WORK TASK.
The expected output is the first line of the data below and every line after it, up to and including the line containing "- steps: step", each reproduced exactly.

- - - -

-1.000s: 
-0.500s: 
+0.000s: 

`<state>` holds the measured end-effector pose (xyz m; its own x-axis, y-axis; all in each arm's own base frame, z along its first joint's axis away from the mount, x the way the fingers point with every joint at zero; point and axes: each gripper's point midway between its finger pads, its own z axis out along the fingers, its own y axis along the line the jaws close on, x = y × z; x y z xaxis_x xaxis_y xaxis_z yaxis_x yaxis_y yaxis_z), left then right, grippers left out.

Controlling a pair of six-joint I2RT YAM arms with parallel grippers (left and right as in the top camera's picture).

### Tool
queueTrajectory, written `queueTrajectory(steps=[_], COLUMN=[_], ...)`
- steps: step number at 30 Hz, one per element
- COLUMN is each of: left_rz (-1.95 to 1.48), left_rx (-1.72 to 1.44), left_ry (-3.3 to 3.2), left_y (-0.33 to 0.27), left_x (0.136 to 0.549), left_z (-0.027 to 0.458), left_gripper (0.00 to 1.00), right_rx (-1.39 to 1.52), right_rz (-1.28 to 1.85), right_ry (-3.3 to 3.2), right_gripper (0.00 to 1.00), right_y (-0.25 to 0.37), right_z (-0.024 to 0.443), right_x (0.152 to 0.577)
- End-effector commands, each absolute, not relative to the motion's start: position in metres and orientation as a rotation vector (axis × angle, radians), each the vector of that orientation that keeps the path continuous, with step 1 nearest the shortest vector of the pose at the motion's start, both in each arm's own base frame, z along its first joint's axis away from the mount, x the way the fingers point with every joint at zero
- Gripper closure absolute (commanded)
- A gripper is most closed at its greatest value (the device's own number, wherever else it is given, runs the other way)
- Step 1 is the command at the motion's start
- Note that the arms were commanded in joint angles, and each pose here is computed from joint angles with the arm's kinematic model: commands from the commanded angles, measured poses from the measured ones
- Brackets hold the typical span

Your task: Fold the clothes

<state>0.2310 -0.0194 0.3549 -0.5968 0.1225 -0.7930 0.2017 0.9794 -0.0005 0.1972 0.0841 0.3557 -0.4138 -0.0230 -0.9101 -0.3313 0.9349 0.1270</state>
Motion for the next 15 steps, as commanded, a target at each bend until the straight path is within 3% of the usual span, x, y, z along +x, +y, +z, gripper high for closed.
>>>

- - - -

EXERCISE OUTPUT.
-1.000s: 
-0.500s: 
+0.000s: 

`<state>` holds the measured end-effector pose (xyz m; its own x-axis, y-axis; all in each arm's own base frame, z along its first joint's axis away from the mount, x the way the fingers point with every joint at zero; point and axes: each gripper's point midway between its finger pads, its own z axis out along the fingers, its own y axis along the line the jaws close on, x = y × z; x y z xaxis_x xaxis_y xaxis_z yaxis_x yaxis_y yaxis_z), left then right, grippers left out.

Controlling a pair of six-joint I2RT YAM arms with parallel grippers (left and right as in the top camera's picture).

### Tool
queueTrajectory, written `queueTrajectory(steps=[_], COLUMN=[_], ...)`
- steps: step number at 30 Hz, one per element

This output completes the exercise.